[Records excerpted from a collection]
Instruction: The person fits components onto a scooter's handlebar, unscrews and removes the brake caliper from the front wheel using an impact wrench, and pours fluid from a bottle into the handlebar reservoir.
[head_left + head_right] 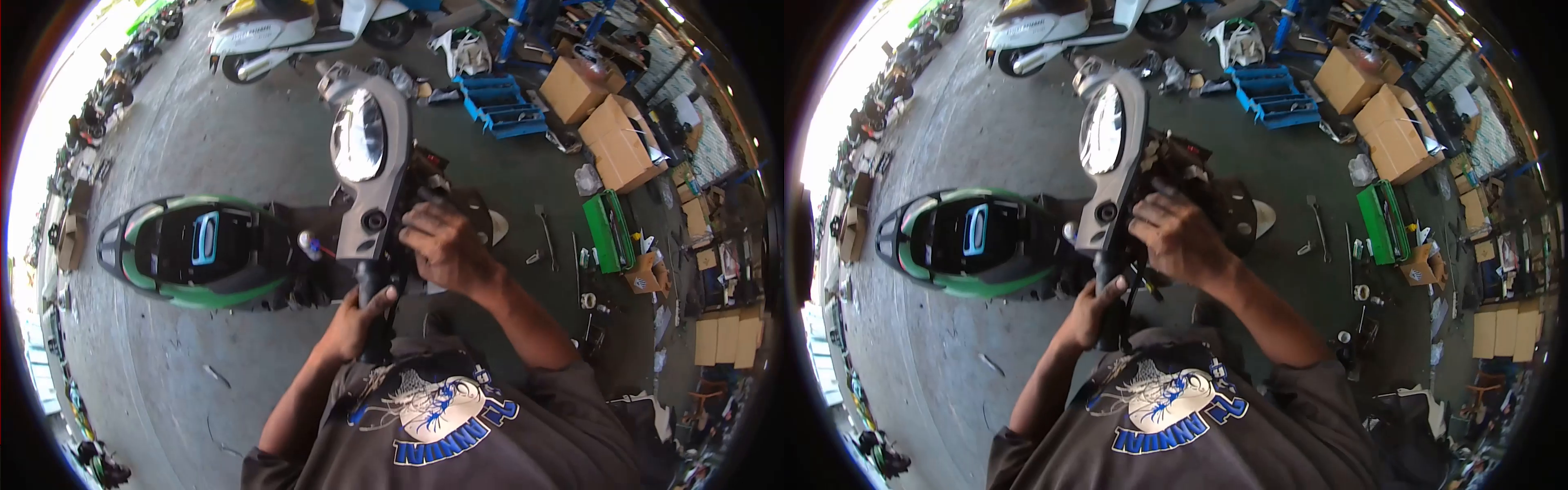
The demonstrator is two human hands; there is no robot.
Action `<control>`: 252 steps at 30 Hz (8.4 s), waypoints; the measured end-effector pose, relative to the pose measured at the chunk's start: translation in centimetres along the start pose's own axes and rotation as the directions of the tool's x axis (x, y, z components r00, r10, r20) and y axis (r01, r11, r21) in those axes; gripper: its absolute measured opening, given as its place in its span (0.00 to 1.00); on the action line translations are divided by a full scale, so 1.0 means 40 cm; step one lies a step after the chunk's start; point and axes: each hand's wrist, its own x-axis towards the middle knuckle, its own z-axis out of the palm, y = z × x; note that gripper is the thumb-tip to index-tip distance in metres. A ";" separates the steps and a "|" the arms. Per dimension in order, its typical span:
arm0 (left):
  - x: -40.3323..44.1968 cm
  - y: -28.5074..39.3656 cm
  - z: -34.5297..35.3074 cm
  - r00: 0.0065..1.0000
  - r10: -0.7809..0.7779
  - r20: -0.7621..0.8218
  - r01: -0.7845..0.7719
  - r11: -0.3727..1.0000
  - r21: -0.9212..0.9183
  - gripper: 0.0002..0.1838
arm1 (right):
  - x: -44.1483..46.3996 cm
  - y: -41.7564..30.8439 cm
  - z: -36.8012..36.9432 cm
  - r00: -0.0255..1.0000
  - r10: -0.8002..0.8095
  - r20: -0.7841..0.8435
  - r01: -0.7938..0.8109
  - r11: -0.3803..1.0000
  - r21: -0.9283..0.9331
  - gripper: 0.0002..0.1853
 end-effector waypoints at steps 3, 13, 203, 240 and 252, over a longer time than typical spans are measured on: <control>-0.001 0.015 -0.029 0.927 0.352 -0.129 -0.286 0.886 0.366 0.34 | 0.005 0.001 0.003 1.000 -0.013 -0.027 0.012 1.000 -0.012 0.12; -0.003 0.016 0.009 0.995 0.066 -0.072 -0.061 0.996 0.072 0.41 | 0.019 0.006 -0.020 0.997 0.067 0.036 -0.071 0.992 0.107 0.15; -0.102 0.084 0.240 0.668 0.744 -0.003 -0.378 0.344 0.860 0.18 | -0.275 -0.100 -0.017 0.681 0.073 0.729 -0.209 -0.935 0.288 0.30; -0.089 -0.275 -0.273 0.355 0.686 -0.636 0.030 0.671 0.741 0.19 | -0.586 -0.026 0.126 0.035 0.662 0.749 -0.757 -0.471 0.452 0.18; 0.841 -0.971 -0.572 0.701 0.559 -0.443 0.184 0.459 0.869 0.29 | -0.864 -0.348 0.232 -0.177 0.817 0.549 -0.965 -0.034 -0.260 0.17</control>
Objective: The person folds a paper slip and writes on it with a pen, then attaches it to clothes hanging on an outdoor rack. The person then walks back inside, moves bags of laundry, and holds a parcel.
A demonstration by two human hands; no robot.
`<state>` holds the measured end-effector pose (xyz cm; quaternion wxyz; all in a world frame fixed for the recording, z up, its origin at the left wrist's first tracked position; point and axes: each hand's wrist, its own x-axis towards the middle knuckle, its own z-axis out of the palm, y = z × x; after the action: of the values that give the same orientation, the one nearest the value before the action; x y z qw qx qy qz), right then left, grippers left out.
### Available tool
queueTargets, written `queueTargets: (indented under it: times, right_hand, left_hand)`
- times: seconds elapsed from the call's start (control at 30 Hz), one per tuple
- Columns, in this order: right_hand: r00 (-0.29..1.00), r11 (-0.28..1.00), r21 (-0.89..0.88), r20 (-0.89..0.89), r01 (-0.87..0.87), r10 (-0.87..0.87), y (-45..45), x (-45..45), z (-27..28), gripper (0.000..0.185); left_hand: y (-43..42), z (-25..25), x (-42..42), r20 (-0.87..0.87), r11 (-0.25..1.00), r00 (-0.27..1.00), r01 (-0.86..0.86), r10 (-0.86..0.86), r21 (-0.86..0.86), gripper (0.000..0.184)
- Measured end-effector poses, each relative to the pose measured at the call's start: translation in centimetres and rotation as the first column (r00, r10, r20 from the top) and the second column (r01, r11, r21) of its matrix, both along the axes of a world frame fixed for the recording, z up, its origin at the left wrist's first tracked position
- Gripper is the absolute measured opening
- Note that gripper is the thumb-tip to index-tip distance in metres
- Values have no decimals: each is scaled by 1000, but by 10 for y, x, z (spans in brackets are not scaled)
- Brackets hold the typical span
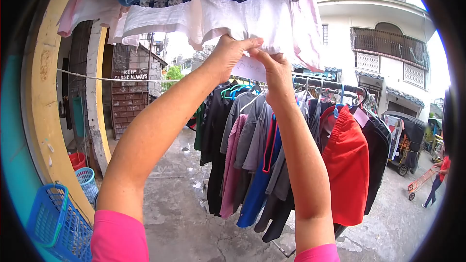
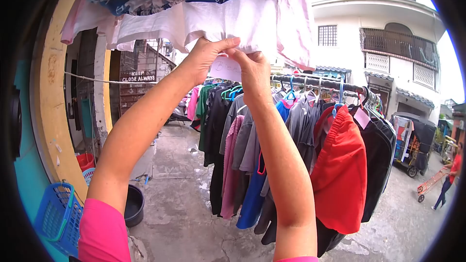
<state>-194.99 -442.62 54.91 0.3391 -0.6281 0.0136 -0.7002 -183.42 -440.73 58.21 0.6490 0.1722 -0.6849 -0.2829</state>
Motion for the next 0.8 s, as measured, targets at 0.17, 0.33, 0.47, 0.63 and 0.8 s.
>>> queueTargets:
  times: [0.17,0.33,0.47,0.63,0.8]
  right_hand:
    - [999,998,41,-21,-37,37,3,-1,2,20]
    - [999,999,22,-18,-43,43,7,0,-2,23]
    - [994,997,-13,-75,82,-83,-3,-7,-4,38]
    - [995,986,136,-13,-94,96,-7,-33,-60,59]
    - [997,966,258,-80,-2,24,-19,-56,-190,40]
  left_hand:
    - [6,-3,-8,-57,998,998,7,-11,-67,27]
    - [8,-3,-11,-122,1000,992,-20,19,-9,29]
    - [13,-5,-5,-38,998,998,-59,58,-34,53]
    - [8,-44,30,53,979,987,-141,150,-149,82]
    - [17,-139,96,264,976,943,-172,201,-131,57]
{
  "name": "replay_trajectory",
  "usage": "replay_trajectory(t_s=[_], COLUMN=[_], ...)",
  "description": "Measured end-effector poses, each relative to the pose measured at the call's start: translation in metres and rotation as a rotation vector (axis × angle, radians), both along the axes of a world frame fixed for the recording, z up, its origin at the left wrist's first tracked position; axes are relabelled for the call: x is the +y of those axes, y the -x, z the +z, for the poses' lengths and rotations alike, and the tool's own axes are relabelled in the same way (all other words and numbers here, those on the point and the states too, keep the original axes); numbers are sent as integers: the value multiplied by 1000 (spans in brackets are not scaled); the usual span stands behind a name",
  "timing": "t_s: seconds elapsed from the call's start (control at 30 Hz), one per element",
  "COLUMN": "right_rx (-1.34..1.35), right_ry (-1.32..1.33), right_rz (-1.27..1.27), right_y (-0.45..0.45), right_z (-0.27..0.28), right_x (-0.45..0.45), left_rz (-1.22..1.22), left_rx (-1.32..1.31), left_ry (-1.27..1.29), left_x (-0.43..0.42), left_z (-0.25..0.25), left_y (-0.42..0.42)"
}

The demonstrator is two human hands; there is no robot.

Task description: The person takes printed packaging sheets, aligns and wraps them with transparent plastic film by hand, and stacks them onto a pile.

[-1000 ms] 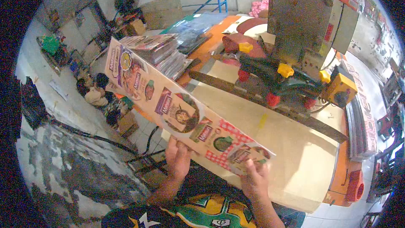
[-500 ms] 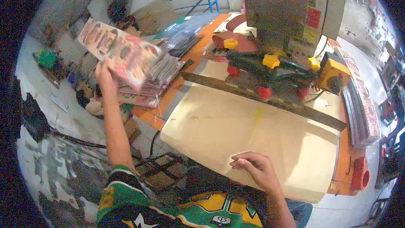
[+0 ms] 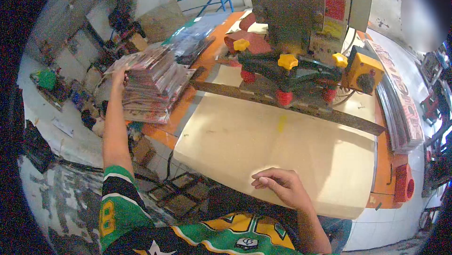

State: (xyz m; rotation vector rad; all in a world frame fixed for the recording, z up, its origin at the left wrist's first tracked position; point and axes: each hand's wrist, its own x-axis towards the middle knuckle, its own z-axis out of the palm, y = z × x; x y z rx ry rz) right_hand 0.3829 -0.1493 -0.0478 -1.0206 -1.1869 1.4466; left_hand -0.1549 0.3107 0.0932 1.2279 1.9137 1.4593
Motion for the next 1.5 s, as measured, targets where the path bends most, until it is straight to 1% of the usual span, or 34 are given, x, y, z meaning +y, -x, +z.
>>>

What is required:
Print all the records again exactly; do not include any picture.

Task output:
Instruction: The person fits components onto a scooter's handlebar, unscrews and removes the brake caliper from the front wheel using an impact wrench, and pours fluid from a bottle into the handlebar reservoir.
[head_left + head_right] 
The demonstrator is two human hands; there is no robot.
Action `<control>`: 252 steps at 30 Hz (8.4 s), waypoints; the measured end-effector pose, relative to the pose measured at the chunk's start: translation in centimetres along the start pose's own axes and rotation as the directions of the tool's x axis (x, y, z components r00, r10, r20) and y axis (r01, r11, r21) in those axes; gripper: its absolute measured opening, given as its place in its span (0.00 to 1.00); on the action line translations are divided by a full scale, so 1.0 means 40 cm; step one lies a step after the chunk's start; point and axes: each hand's wrist, its own x-axis towards the middle knuckle, its own z-axis out of the palm, y = z × x; note that gripper is the thumb-tip to index-tip distance in metres. A ";" separates the steps and a "|" the arms. Per dimension in order, its typical span:
arm0 (left):
  - x: -40.3323..44.1968 cm
  - y: -28.5074..39.3656 cm
  - z: -34.5297..35.3074 cm
  - r00: 0.0065..1.0000
  - r10: -0.7809..0.7779
  - r20: -0.7621..0.8218
  - r01: -0.7845..0.7719
  - r11: -0.3727..1.0000
  - r21: -0.9212..0.9183
  - gripper: 0.0002..0.1838
arm1 (right):
  - x: -44.1483..46.3996 cm
  - y: -41.7564..30.8439 cm
  - z: -36.8012..36.9432 cm
  - r00: -0.0255..1.0000
  - r10: -0.8002..0.8095
  - r20: -0.7841..0.8435
  - r01: -0.7938..0.8109
  - r11: -0.3803..1.0000
  - r21: -0.9283..0.9331
  - gripper: 0.0002..0.1853
 end-effector waypoints at steps 3, 13, 203, 240 and 252, over a longer time than typical spans are measured on: <control>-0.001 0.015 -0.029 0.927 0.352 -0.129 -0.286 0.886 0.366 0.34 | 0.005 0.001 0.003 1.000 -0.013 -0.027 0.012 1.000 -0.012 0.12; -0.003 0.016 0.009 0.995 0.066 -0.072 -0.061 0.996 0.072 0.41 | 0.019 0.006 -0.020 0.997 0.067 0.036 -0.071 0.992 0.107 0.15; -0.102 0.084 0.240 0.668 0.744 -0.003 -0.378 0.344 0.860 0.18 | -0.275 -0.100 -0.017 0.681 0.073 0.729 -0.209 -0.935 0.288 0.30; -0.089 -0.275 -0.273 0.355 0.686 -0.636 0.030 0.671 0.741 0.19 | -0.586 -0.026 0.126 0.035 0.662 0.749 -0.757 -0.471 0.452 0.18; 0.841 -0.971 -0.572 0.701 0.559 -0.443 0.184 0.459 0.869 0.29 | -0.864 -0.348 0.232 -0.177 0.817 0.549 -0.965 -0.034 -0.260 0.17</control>
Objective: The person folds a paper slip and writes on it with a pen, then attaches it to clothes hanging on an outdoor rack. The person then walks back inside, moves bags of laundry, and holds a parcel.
A demonstration by two human hands; no robot.
`<state>` holds the measured end-effector pose (xyz cm; quaternion wxyz; all in a world frame fixed for the recording, z up, its origin at the left wrist's first tracked position; point and axes: each hand's wrist, its own x-axis towards the middle knuckle, its own z-axis out of the palm, y = z × x; after the action: of the values that give the same orientation, the one nearest the value before the action; x y z qw qx qy qz), right then left, grippers left out.
### Available tool
queueTargets, written `queueTargets: (indented under it: times, right_hand, left_hand)`
- times: seconds elapsed from the call's start (control at 30 Hz), one per tuple
- Columns, in this order: right_hand: r00 (-0.29..1.00), r11 (-0.28..1.00), r21 (-0.89..0.88), r20 (-0.89..0.89), r01 (-0.87..0.87), r10 (-0.87..0.87), y (-45..45), x (-45..45), z (-27..28), gripper (0.000..0.185); left_hand: y (-43..42), z (-25..25), x (-42..42), r20 (-0.87..0.87), r11 (-0.25..1.00), r00 (-0.27..1.00), r01 (-0.86..0.86), r10 (-0.86..0.86), r21 (-0.86..0.86), gripper (0.000..0.184)
- Measured end-effector poses, each relative to the pose measured at the call's start: translation in centimetres and rotation as the first column (r00, r10, r20 from the top) and the second column (r01, r11, r21) of its matrix, both along the axes of a world frame fixed for the recording, z up, its origin at the left wrist's first tracked position
- Gripper is the absolute measured opening
- Note that gripper is the thumb-tip to index-tip distance in metres
- Values have no decimals: each is scaled by 1000, but by 10 for y, x, z (spans in brackets are not scaled)
- Brackets hold the typical span
<state>-194.99 -442.62 54.91 0.3391 -0.6281 0.0136 -0.7002 -183.42 -440.73 58.21 0.6490 0.1722 -0.6849 -0.2829</state>
Motion for the next 0.8 s, as measured, targets at 0.17, 0.33, 0.47, 0.63 and 0.8 s.
>>> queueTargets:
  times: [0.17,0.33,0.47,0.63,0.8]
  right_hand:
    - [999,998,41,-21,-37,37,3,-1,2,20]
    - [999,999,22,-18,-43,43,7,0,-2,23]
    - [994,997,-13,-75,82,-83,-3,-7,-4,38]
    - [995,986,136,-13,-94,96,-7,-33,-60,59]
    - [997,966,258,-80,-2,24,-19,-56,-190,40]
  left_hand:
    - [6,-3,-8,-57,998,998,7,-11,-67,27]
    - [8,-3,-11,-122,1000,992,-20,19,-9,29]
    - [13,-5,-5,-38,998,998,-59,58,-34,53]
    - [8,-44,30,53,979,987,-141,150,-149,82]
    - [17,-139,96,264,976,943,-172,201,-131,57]
{
  "name": "replay_trajectory",
  "usage": "replay_trajectory(t_s=[_], COLUMN=[_], ...)",
  "description": "Measured end-effector poses, each relative to the pose measured at the call's start: translation in metres and rotation as a rotation vector (axis × angle, radians), both along the axes of a world frame fixed for the recording, z up, its origin at the left wrist's first tracked position; axes are relabelled for the call: x is the +y of those axes, y the -x, z the +z, for the poses' lengths and rotations alike, and the tool's own axes are relabelled in the same way (all other words and numbers here, those on the point and the states too, keep the original axes); numbers are sent as integers: the value multiplied by 1000 (spans in brackets are not scaled); the usual span stands behind a name",
  "timing": "t_s: seconds elapsed from the call's start (control at 30 Hz), one per element",
  "COLUMN": "right_rx (-1.34..1.35), right_ry (-1.32..1.33), right_rz (-1.27..1.27), right_y (-0.45..0.45), right_z (-0.27..0.28), right_x (-0.45..0.45), left_rz (-1.22..1.22), left_rx (-1.32..1.31), left_ry (-1.27..1.29), left_x (-0.43..0.42), left_z (-0.25..0.25), left_y (-0.42..0.42)"
}

The demonstrator is two human hands; there is no robot.

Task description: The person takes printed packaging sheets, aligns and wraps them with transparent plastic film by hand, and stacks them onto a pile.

[-1000 ms] 
[-500 ms] 
[+0 ms] 

State: (xyz m; rotation vector rad; all in a world frame fixed for the recording, z up, its origin at the left wrist's first tracked position; point and axes: each hand's wrist, its own x-axis towards the middle knuckle, its own z-axis out of the palm, y = z × x; x y z rx ry rz) right_hand 0.3829 -0.1493 -0.0478 -1.0206 -1.1869 1.4466; left_hand -0.1549 0.3107 0.0932 1.2279 1.9137 1.4593
Motion for the next 1.5 s, as measured, targets where the path bends most, until it is straight to 1% of the usual span, or 34 are given, x, y, z meaning +y, -x, +z.
>>>

There is no more to add to the answer.